Jesus também se vangloria dos amigos que conquistou no bairro. Um deles é Henrique, um corredor de final de tarde que se intitula como o "melhor amigo" e a quem ele retribui com um carinhoso "meu bruxo". De outro, o Aranha, a quem viu crescer, se considera o padrinho espiritual do filho, que ele, Jesus, chama de Spider Júnior. De um terceiro, ganhou o apelido. Diante da cena – Jesus de modelo fotográfico na avenida —, as buzinas dos carros se sucedem:

— Está famoso, hein, Jesus? — brincam os motoristas, os funcionários do posto de gasolina, os do ponto final da lotação, os taxistas, o pessoal do laboratório onde, no fundo do estacionamento, ele dorme em uma cama de papelões.

Dos amigos, ganha também cerveja, salgadinhos, chocolates, bolacha recheada e dinheiro, claro, como o de um senhor que, religiosamente, às sextas-feiras passa cedo pelo posto de gasolina e lhe dá R$ 10.

— Tiro R$ 1 mil por dia – diz, saboreando um valor que, segundos depois, baixa para R$ 400 e, se a conversa continuasse nesse rumo, talvez terminasse em dinheiro apenas suficiente para comprar comida e refrigerantes em um bar que vende mais barato na Vila Jardim, para onde vai de carona nos ônibus.

Jesus não é unanimidade. Dizem que ele foi afastado do ponto próximo ao Unificado por pressão de pais que o acusavam de passar drogas aos filhos. Ele afirma ter provado para "a polícia civil e militar" que não era traficante. Admite transgressões com a bebida — "sou aspirado, turbinado e nitrado" — e fala, sem saudade, do antigo ponto, onde contava aos jovens ter jogado na escolinha de base do Inter, sem nunca perder a camisa 10. É nessas ruas que sente o preconceito pelo homem maltrapilho, feio:

— Há 20 anos moro no bairro. Tem gente com inveja e ciúmes, pensam que sou do mal. Tenho minhas particularidades, mas a minha maldição não é a droga, é o chocolate.
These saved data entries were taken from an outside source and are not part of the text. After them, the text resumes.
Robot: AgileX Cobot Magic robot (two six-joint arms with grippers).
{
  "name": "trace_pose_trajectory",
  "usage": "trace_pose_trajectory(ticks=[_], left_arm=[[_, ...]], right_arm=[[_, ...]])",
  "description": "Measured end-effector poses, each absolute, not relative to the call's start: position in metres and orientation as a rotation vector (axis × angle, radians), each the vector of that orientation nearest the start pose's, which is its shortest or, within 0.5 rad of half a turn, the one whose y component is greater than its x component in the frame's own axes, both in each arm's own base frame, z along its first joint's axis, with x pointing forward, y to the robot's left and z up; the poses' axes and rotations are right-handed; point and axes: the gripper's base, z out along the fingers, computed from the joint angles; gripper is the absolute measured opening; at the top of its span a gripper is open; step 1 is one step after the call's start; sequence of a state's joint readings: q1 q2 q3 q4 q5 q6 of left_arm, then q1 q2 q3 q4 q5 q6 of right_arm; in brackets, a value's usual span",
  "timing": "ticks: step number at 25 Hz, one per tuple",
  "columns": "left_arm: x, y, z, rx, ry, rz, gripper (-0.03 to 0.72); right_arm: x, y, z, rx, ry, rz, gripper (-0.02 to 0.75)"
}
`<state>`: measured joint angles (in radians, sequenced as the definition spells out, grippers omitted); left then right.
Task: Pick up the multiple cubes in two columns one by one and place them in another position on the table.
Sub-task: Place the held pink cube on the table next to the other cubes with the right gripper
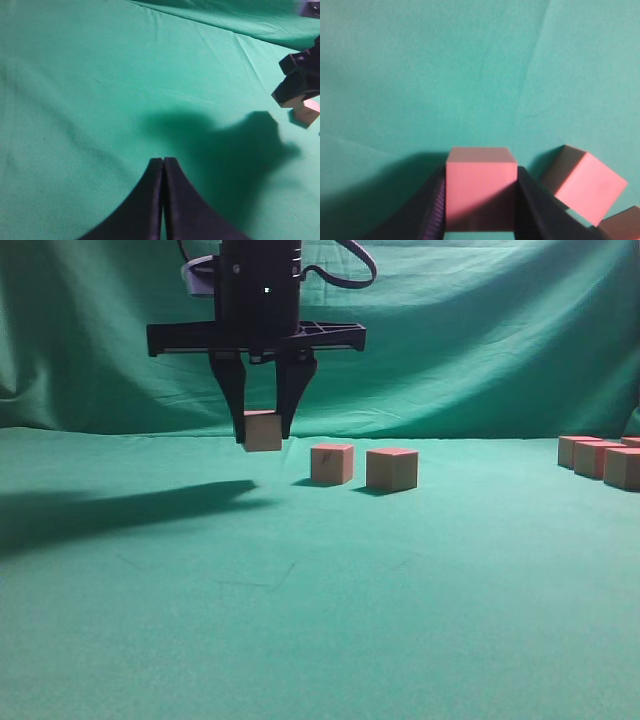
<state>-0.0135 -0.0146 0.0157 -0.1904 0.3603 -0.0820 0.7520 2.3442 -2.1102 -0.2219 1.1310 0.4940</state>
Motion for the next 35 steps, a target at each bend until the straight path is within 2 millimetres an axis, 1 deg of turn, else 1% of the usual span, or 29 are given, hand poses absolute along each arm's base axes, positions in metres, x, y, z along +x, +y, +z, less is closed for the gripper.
trace_pose_trajectory(ticks=[5,15,17,23,25,35], left_arm=[[0.052,-0.007,0.177,-0.181,1.837,-0.253,0.0],[0.052,-0.007,0.177,-0.181,1.837,-0.253,0.0],[0.052,-0.007,0.177,-0.181,1.837,-0.253,0.0],[0.052,-0.007,0.177,-0.181,1.837,-0.253,0.0],[0.052,-0.007,0.177,-0.181,1.837,-0.253,0.0],[0.052,-0.007,0.177,-0.181,1.837,-0.253,0.0]], right_arm=[[0.382,0.328,0.199,-0.425,2.722,-0.041,0.267],[0.383,0.329,0.199,-0.424,2.712,-0.032,0.267],[0.383,0.329,0.196,-0.425,2.717,-0.036,0.267],[0.384,0.33,0.176,-0.433,2.765,-0.077,0.267],[0.383,0.33,0.172,-0.434,2.778,-0.088,0.267],[0.383,0.329,0.171,-0.443,2.785,-0.099,0.267]])
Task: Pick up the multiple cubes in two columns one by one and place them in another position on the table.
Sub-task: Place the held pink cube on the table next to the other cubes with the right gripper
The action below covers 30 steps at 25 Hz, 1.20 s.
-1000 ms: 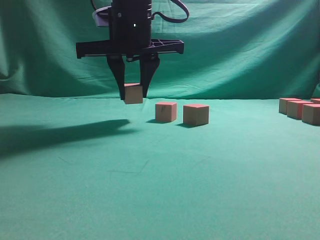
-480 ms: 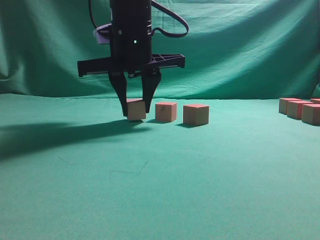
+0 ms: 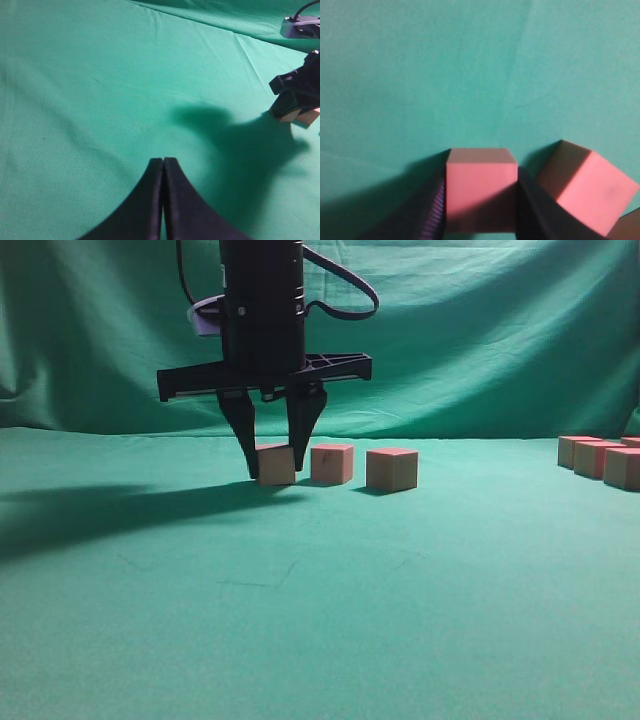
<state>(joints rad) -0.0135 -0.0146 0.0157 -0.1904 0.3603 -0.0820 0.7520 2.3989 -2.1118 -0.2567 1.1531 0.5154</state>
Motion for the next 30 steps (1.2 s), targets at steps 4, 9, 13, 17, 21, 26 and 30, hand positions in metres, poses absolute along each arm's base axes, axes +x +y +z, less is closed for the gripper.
trace_pose_trajectory(ticks=[4,9,13,17,21,26,30], left_arm=[[0.0524,-0.0068,0.1768,-0.181,1.837,-0.253,0.0],[0.0524,-0.0068,0.1768,-0.181,1.837,-0.253,0.0],[0.0524,-0.0068,0.1768,-0.181,1.837,-0.253,0.0],[0.0524,-0.0068,0.1768,-0.181,1.837,-0.253,0.0],[0.0524,-0.0068,0.1768,-0.181,1.837,-0.253,0.0],[0.0524,-0.0068,0.1768,-0.181,1.837,-0.253,0.0],[0.0524,-0.0068,0.1768,-0.181,1.837,-0.253,0.0]], right_arm=[[0.3829,0.3292,0.1711,-0.451,2.783,-0.098,0.267],[0.3831,0.3296,0.1717,-0.494,2.775,-0.1,0.267],[0.3836,0.3303,0.172,-0.514,2.768,-0.098,0.329],[0.3838,0.3307,0.168,-0.518,2.775,-0.102,0.413],[0.3839,0.331,0.168,-0.517,2.773,-0.097,0.413],[0.3841,0.3315,0.1681,-0.52,2.769,-0.09,0.413],[0.3864,0.3338,0.175,-0.512,2.749,-0.068,0.413]])
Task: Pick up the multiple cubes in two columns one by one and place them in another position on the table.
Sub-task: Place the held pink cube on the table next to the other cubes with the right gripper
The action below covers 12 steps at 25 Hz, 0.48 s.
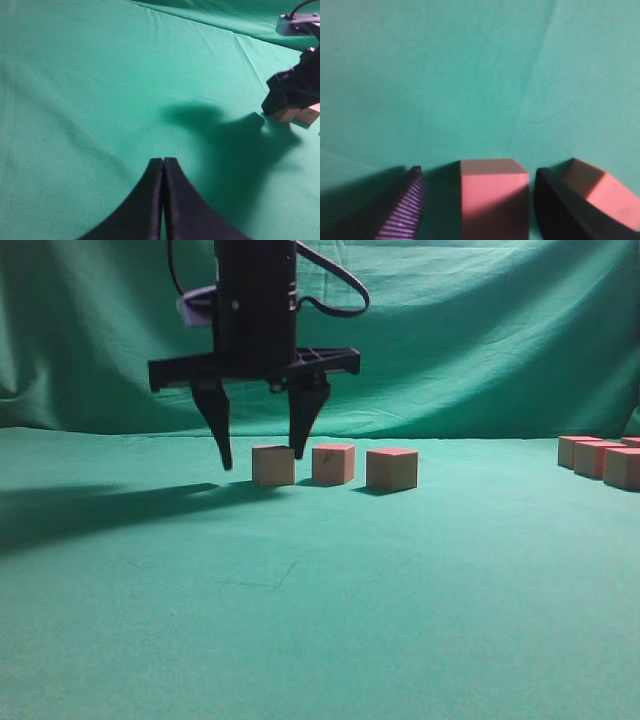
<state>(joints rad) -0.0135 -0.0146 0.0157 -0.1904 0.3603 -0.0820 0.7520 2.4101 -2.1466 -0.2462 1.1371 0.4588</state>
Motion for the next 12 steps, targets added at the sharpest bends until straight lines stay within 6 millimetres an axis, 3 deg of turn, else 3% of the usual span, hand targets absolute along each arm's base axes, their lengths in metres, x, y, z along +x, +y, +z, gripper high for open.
trace_pose_trajectory(ticks=[12], left_arm=[[0.052,-0.007,0.177,-0.181,1.837,-0.253,0.0]], right_arm=[[0.398,0.338,0.256,-0.565,2.545,-0.027,0.413]])
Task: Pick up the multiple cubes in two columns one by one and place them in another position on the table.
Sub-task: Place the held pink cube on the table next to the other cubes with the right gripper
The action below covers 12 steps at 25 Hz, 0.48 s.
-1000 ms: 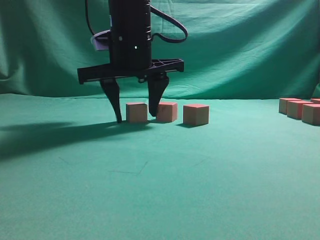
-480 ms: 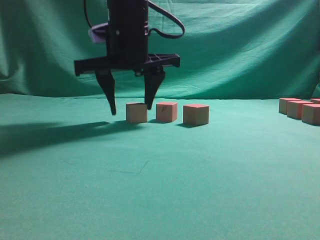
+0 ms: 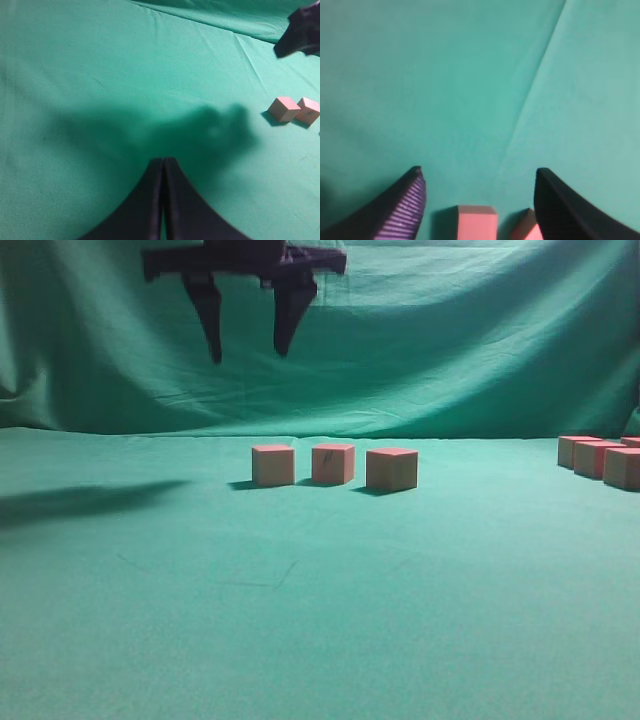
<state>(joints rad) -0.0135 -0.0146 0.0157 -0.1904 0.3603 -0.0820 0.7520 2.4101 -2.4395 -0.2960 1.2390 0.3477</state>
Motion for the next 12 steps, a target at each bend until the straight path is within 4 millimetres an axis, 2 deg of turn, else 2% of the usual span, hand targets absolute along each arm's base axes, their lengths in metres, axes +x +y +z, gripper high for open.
trace_pose_trajectory(ticks=[3,7,12], left_arm=[[0.052,-0.007,0.177,-0.181,1.837,-0.253,0.0],[0.052,-0.007,0.177,-0.181,1.837,-0.253,0.0],[0.052,-0.007,0.177,-0.181,1.837,-0.253,0.0]], right_arm=[[0.396,0.336,0.278,-0.572,2.493,-0.001,0.413],[0.381,0.33,0.318,-0.62,2.45,0.106,0.413],[0.349,0.302,0.382,-0.629,2.374,0.161,0.413]])
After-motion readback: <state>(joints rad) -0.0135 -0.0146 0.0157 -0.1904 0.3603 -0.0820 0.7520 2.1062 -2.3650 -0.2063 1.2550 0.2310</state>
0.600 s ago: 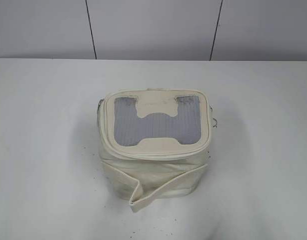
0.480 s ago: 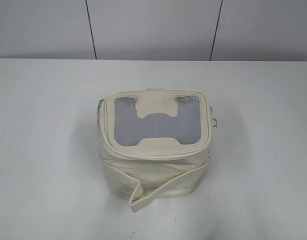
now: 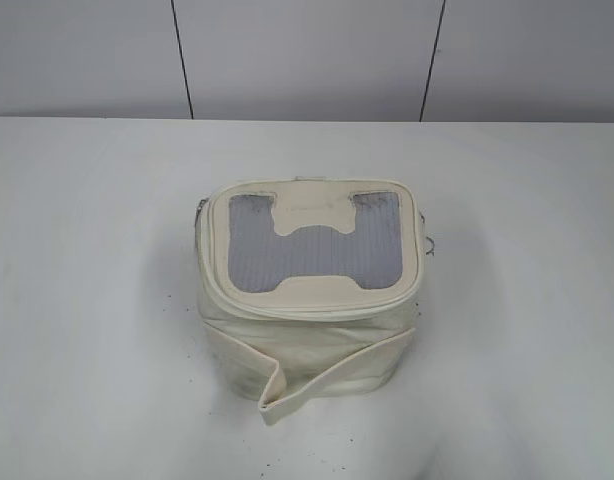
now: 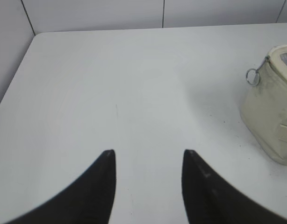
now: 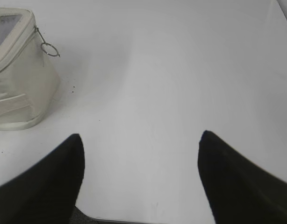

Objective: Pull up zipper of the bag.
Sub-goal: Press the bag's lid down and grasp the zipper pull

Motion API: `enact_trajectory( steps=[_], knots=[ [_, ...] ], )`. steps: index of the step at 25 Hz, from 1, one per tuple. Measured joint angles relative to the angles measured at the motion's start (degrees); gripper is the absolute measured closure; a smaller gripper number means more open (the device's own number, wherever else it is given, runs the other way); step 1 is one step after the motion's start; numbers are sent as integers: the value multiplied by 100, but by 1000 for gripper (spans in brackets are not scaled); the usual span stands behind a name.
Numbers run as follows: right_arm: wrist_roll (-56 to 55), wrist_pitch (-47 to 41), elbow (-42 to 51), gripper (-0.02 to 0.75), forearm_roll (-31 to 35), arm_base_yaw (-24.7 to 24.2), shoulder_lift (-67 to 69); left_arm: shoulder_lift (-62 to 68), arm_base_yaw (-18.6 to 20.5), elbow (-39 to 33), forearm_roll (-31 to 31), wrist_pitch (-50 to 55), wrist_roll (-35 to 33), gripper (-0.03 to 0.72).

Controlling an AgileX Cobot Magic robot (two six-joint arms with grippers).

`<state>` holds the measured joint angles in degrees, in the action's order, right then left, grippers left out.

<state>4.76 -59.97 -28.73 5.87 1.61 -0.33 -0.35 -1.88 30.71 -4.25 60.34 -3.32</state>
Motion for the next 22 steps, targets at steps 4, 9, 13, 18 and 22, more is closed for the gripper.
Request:
enact_trajectory(
  steps=[4,9,13,18,22],
  knots=[
    [0,0,0,151,0,0,0,0,0,0,0,0,0,330],
    [0,0,0,151,0,0,0,0,0,0,0,0,0,330],
    [0,0,0,151,0,0,0,0,0,0,0,0,0,330],
    [0,0,0,151,0,0,0,0,0,0,0,0,0,330],
    [0,0,0,151,0,0,0,0,0,0,0,0,0,330]
  ],
)
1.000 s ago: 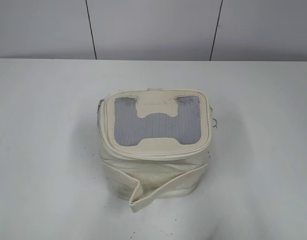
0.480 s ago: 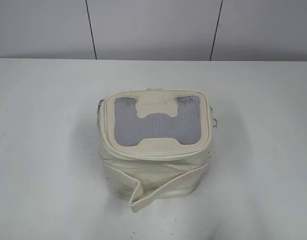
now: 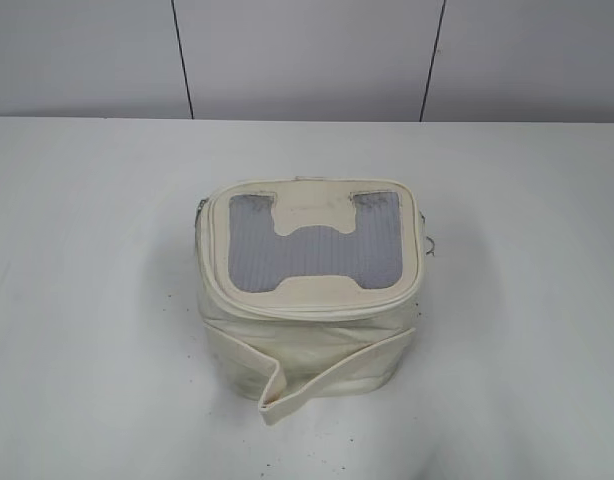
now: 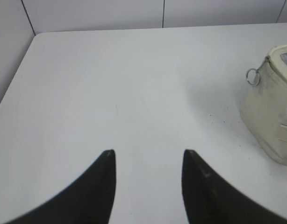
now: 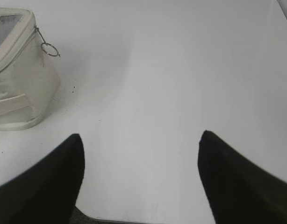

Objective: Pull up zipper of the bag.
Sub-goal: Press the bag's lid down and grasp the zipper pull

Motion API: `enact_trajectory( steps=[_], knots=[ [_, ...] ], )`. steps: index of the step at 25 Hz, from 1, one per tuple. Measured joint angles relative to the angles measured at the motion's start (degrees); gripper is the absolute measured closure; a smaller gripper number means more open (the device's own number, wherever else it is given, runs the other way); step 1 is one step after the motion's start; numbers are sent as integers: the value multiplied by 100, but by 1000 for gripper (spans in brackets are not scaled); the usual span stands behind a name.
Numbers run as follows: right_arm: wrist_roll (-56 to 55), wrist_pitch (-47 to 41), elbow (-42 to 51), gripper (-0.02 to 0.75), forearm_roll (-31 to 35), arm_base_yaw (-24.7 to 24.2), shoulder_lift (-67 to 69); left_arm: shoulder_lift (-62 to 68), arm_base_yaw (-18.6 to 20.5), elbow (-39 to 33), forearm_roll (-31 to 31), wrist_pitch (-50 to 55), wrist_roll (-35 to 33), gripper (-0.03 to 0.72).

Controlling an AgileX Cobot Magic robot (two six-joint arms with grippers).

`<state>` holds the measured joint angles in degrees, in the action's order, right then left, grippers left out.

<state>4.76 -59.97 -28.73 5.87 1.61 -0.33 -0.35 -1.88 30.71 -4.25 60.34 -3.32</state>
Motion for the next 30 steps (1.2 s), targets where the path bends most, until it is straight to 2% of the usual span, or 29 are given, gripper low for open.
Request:
enact_trajectory(
  steps=[8,13,19,21,25,30],
  knots=[
    [0,0,0,151,19,0,37,0,-63,0,0,0,0,361],
    [0,100,-40,151,35,0,686,160,-139,28,-52,-50,0,375],
    [105,1254,-362,151,223,269,1970,686,-143,156,-257,-976,0,376],
    [352,1516,-589,151,292,535,2432,1044,-143,158,-521,-1388,-100,376],
    [1073,1677,-1240,151,342,1166,3596,1988,-143,162,-1582,-1990,-1171,376],
    [1735,1700,-2267,151,459,1596,5317,3414,-143,162,-2793,-2140,-2364,376]
  ],
)
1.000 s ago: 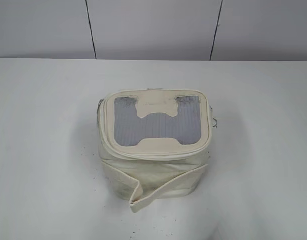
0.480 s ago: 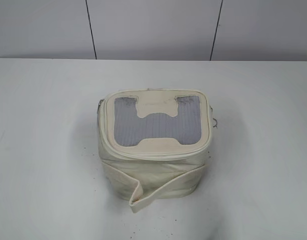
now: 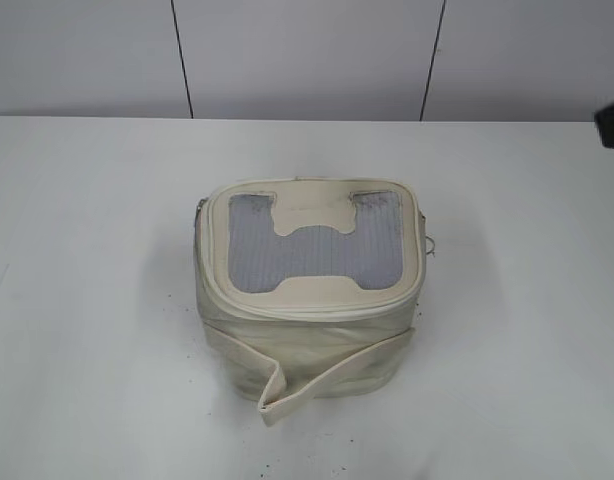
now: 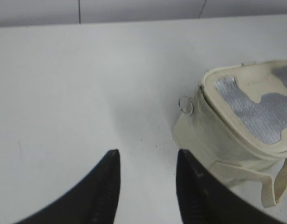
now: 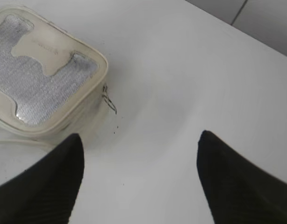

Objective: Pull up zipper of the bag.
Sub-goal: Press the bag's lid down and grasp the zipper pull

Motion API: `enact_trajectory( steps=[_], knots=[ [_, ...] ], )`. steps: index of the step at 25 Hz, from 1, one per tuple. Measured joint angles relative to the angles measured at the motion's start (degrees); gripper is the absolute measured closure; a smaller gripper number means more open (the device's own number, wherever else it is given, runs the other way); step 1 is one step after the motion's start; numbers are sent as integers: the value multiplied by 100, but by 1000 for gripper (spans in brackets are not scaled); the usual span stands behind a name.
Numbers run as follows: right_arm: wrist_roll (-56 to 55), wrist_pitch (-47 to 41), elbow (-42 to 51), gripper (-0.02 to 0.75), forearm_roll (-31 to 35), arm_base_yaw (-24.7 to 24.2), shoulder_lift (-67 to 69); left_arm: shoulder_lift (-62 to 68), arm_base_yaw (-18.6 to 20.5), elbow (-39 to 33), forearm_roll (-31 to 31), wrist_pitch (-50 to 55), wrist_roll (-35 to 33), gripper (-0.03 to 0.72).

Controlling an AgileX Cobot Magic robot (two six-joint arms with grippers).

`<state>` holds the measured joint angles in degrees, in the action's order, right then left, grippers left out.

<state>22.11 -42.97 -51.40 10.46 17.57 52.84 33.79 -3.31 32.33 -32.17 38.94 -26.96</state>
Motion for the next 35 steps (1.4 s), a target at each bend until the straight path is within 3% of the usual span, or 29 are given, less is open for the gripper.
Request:
enact_trajectory(
  steps=[6,12,21,30,35],
  knots=[
    [1800,-115,-1384,151,1081,31,1809,2084,-8,217,-737,376,-993,376],
    [2727,-1395,-3101,151,2159,42,3579,3472,-11,871,-1557,772,-1830,376],
    [3242,-2461,-5299,151,2320,574,5727,4481,-27,1565,-2492,816,-3389,340],
    [3286,-2610,-6000,151,2325,1166,6847,5225,-95,2187,-2573,1033,-3534,339],
    [3286,-2446,-6007,151,2320,1172,7145,5561,-499,2215,-2377,990,-3596,339]
  ],
)
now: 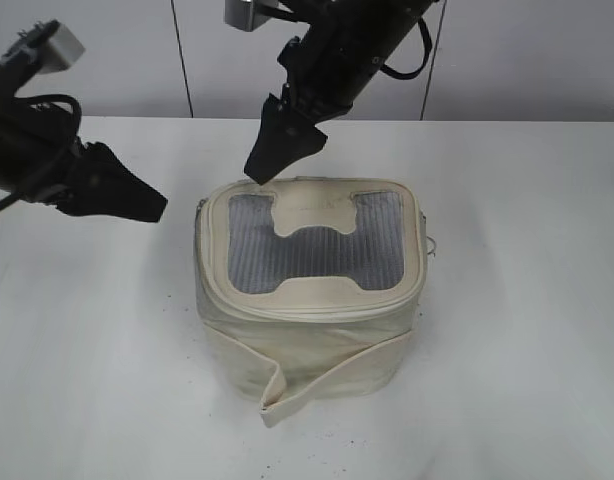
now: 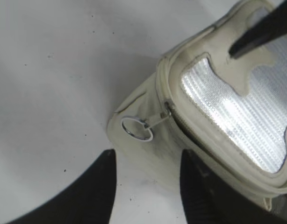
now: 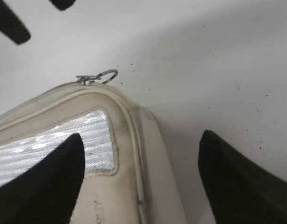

Existem drogas lícitas que são muito mais mortais, como os antidepressivos.

Este Forrest Gump da Zona Leste, que conta histórias e vai mudando de assunto de minuto em minuto, tem seu QG principal em um orelhão nas redondezas. É ali, "com um olho bem aberto, outro bem fechado", que ele se defende de eventuais agressões, raras, e também do mau tempo. Foi lá que abrigou ZH no nosso primeiro contato, quando Porto Alegre foi alvo de temporal.

Se fala-se tanto hoje de fidelidade à marca, Jesus é um prato cheio. Conta que já recebeu muitas, muitas mesmo, propostas para sair das ruas, mas não sai da Nilo por nada. Acredita no gosto pela liberdade que esta "universidade da vida", as ruas, lhe dá. Recusa os abrigos da cidade porque "não quer tirar o espaço de ninguém". Agora, no Natal, Jesus desaparece, isola-se, procura um local qualquer para se esconder de tudo e sofrer a melancolia que a data traz para quem vive na solidão.

A nossa conversa precisa terminar. Jesus gostou de posar para as dezenas de fotos da Adriana, a quem chama da Audrey, e da filmagem do Felipe, não reclamou de nada. Mas está muito inquieto, diz que precisa ajudar uma senhora com a mudança, levar uns sofás e ganhar uns trocados.

— Estou atrasado, Belinha. São sete e meia.

A mesma Belinha que, momentos antes, ele chamava respeitosamente de senhora. Por que mudou o tratamento?

— De senhora à guriazinha para elevar a tua autoestima ao milésimo grau.

Se eu tinha problemas de autoestima, esta lição de vida que ganhei com nossas conversas certamente mudou algo em mim.